The Wangs vs. the World

“We’re just going to enroll. You don’t have to go to any classes today, school’s already been in session for hours.”

“No . . . just no! Saina, please. Look, I’m a traumatized youth! I’ve just spent a week in an old car with my father and stepmother! My father got us in a car accident and then he deserted us! I have to sleep in a room with a weird ceiling!” Grace threw herself back against the car door, one arm sweeping dramatically across her forehead.

Saina always enjoyed her sister so much more in the particular than in the abstract. Grace in person was funny and self-aware. Grace on the phone was unrelenting and concerned with the smallest of slights—in between visits, that became the only Grace that she remembered.

Peeking out from under her arm, Grace tried again. “I know what we could do instead.”

“What?”

“I haven’t posted on my blog in forever. And you have so much cute stuff. Let me style you! And then we can take pictures!”

“Isn’t your blog just pictures of you?”

“Yeah, but you can make a guest appearance!”

“You just want an excuse to get into my closet.”

“Okay, maybe . . .” Grace batted her eyes. “I bet there’s lots of stuff that you don’t want anymore. Things that you’ve outgrown. Things that would be perfect on someone just a leetle bit younger.”

Saina laughed. “That line of argument really shouldn’t work, but okay, fine. No pictures of me, though. After that article, I don’t need to be on any fashion blog, not even yours. But I’ll take pictures of you.”

“Really?”

“Yeah.” She gunned the engine and made an extravagant U-turn. “You’re free! But just until tomorrow.”



It only took Grace one quick spin around the closet to pull out a vintage Ossie Clark dress, a pair of old motorcycle boots still caked with dirt, and a burgundy felt hat that she instantly made ten times as appealing by attaching a silver and turquoise petit point necklace around the brim. Saina was impressed with her sister. It was the kind of mishmash that a civilian could never have assembled and worn with any kind of ease, but somehow Gracie layered it on like a crazy bag lady and came out looking like a fantasy of the 1970s—more substantial than an Olsen twin, and more accessible.

Draping her camera around Saina’s neck, Grace led them over the neighbor’s collapsed wood-post fence to the horse paddock where a sweet old chestnut mare drank from a hay-flecked trough even as it pissed out a powerful stream of urine. Grace waited for the horse to finish and then led it to the west end of the enclosure, where she positioned the horse so that its nose nudged into the frame and placed herself where the setting sun could glint through the crook of her elbow as she reached for her hat, a motion she repeated effortlessly, each time making the gesture look fresh.

“Do you want some more poses?” asked Saina.

“No, that’s my thing. One perfect shot each time. No one needs to see me pretending to look delighted with the world in twenty different ways. Also, I already know the quote I’m going to pair it with.”

“What?”

“‘I am rooted, but I flow.’ It’s Virginia Woolf.”
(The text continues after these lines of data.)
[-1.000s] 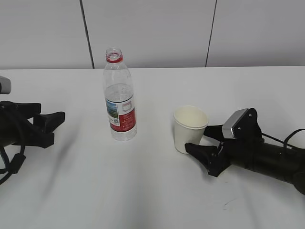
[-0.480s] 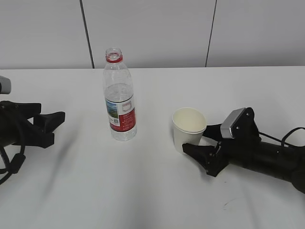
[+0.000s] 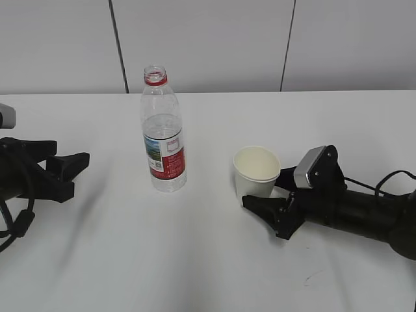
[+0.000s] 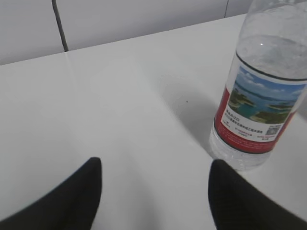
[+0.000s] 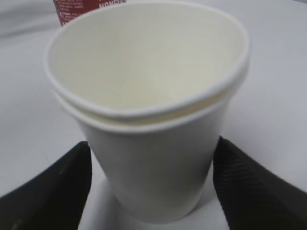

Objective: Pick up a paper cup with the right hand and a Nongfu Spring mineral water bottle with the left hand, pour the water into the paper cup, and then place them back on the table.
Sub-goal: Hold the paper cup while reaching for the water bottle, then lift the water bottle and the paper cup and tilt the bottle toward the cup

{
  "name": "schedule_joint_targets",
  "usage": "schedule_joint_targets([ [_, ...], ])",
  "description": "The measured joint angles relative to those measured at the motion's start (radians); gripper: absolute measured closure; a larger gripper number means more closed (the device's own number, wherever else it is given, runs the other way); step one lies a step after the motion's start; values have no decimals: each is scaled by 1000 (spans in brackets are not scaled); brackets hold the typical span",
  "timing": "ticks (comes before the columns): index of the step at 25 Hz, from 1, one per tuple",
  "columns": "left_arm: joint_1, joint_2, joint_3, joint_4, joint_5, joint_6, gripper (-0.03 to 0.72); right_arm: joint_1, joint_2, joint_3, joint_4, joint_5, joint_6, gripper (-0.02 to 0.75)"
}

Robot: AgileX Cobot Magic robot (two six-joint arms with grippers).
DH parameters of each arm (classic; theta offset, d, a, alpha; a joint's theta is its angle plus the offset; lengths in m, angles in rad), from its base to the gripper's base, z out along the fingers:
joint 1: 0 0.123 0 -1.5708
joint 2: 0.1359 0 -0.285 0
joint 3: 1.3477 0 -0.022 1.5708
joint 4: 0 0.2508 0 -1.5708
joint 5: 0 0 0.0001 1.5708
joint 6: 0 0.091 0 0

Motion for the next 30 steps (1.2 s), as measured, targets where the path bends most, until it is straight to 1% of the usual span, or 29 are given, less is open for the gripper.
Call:
schedule_joint_targets([
  [8,0,18,0,2,-9,0,260,19,0,-30,-9,0,3,157],
  [11,0,36,-2,5,-47,0,260,23,0,-30,-9,0,5,160],
  [13,0,51,-11,8,-69,0,260,23,0,-30,-6,0,5,183],
  [16,0,86,-37,30,-75,0,260,23,0,-31,-6,0,5,251],
  [18,-11,111,-59,40,-74,-1,260,23,0,-31,-3,-2,5,286],
  [24,-101,178,-156,42,-43,-1,254,23,0,-32,22,-2,5,298],
  [26,-123,213,-190,40,-29,-1,219,23,0,-32,26,-2,5,299],
  [30,-145,275,-241,4,-26,-2,83,23,0,-32,28,-2,5,300],
])
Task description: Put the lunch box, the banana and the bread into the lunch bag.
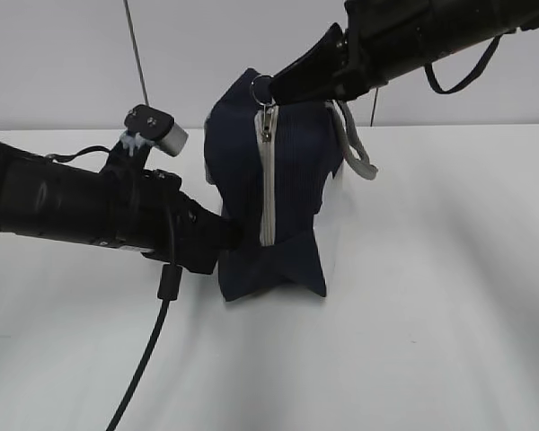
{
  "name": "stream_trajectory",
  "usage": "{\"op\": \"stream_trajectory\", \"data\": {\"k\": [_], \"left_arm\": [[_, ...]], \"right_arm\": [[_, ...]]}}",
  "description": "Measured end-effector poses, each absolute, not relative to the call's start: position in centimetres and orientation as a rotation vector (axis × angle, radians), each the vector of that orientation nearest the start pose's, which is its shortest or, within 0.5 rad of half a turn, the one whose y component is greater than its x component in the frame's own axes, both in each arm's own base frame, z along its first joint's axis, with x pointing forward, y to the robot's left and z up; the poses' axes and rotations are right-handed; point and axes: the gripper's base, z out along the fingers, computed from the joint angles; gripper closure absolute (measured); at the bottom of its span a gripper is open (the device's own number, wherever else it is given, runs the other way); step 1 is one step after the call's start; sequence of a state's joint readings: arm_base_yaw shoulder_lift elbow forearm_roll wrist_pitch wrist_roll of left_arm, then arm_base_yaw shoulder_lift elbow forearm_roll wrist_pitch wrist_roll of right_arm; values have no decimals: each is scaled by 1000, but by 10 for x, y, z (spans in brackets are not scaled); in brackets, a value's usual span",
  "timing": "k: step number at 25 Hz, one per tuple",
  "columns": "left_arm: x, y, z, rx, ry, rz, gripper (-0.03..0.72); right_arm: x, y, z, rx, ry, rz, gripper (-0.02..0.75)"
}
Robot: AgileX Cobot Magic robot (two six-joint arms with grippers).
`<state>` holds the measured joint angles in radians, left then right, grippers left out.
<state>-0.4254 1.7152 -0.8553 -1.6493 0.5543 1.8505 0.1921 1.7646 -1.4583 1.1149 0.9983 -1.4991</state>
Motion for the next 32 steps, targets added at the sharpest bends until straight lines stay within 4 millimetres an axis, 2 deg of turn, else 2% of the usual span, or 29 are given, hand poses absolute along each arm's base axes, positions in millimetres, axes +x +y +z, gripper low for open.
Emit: {"op": "stream_trajectory", "data": {"k": [7, 22, 32], "left_arm": [[282, -180, 186, 978, 2063, -752, 680], [277, -178, 180, 971, 2086, -768, 681], [273, -178, 177, 970, 2096, -800, 681]], "right_arm": [[382, 138, 318, -1220, 1773, 758, 738], [433, 146, 299, -1192, 1766, 733, 738], [440, 144, 297, -1175, 1843, 712, 738]]}}
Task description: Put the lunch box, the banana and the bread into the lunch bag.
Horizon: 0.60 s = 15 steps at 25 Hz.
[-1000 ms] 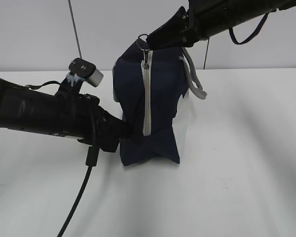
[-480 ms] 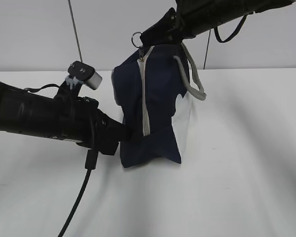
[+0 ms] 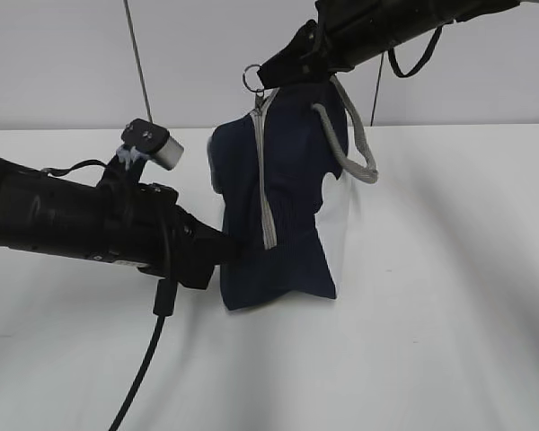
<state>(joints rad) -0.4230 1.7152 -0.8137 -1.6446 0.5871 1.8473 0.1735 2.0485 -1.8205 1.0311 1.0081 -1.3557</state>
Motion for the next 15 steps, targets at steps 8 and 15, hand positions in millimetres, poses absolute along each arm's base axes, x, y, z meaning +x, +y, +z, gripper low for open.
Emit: {"op": "stream_trajectory", "data": {"k": [8, 15], "left_arm": [[272, -179, 178, 970, 2089, -821, 681], [271, -179, 179, 971, 2085, -845, 681]], "right_arm": [[442, 143, 301, -1171, 1834, 684, 738], [444, 143, 303, -1152, 1835, 664, 738]]}}
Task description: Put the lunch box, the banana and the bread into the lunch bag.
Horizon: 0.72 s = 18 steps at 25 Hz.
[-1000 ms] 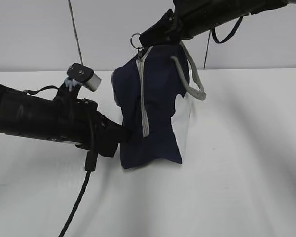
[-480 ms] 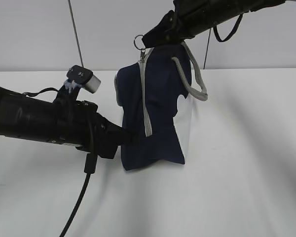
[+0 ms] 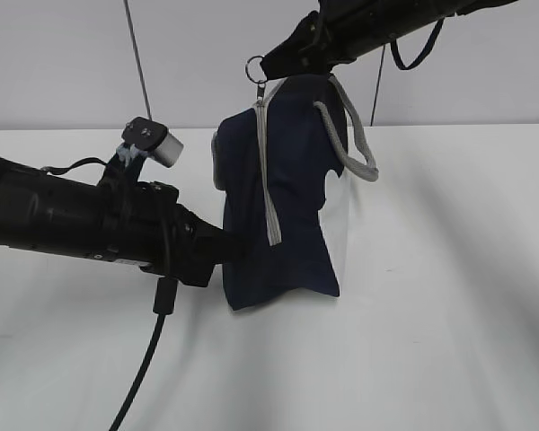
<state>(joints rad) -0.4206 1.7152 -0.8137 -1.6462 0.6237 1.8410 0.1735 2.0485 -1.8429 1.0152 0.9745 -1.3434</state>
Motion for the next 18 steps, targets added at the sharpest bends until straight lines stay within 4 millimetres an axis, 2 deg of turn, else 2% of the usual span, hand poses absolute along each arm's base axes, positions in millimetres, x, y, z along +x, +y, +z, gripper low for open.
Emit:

Was Gracie some kind of stylist savant? And why couldn’t that be as worthwhile, in the end, as dragging a brush over canvas or putting a pen to paper?



They got her one perfect shot and then, still feeling indulgent, Saina let Grace dress her for dinner. As soon as they walked into Graham’s restaurant, the three of them—Saina, Grace, and Barbra, the Wangs without their center—spotted Leo, who was waiting for them at the bar. Saina felt self-conscious in the tiny skirt that her sister demanded she wear. Sensing her hesitation, Leo held up one smooth palm to give her a high five, but as they connected, a quick sting of skin on skin, he reached out and pinched her earlobe, deftly avoiding her gold ear cuff, then he wrapped his fingers around her palm and pulled her close, kissing her. Their lips were springy against each other, happy to meet.

From that joining on, everything about the evening was fun. Leo was warm and inquisitive; Barbra, wry and observant in a way Saina couldn’t remember witnessing; Grace lit up under Leo’s attention, describing the potential horrors of the local high school. Graham tucked them in a corner of the restaurant and kept their votives afire and their wineglasses full, bringing them treats from the kitchen that he insisted were mistakes on the part of his incompetent chef and, at the end of the night, dancing Grace across the empty dining room floor as Cat Stevens played.



When they finally left, every star in the sky was out, shining as hard as it could on them, and Grace and Barbra were actually leaning towards each other, giggling about something.

Her sister turned around. “So,” she said sweetly, “when are you guys gonna get maaawied?”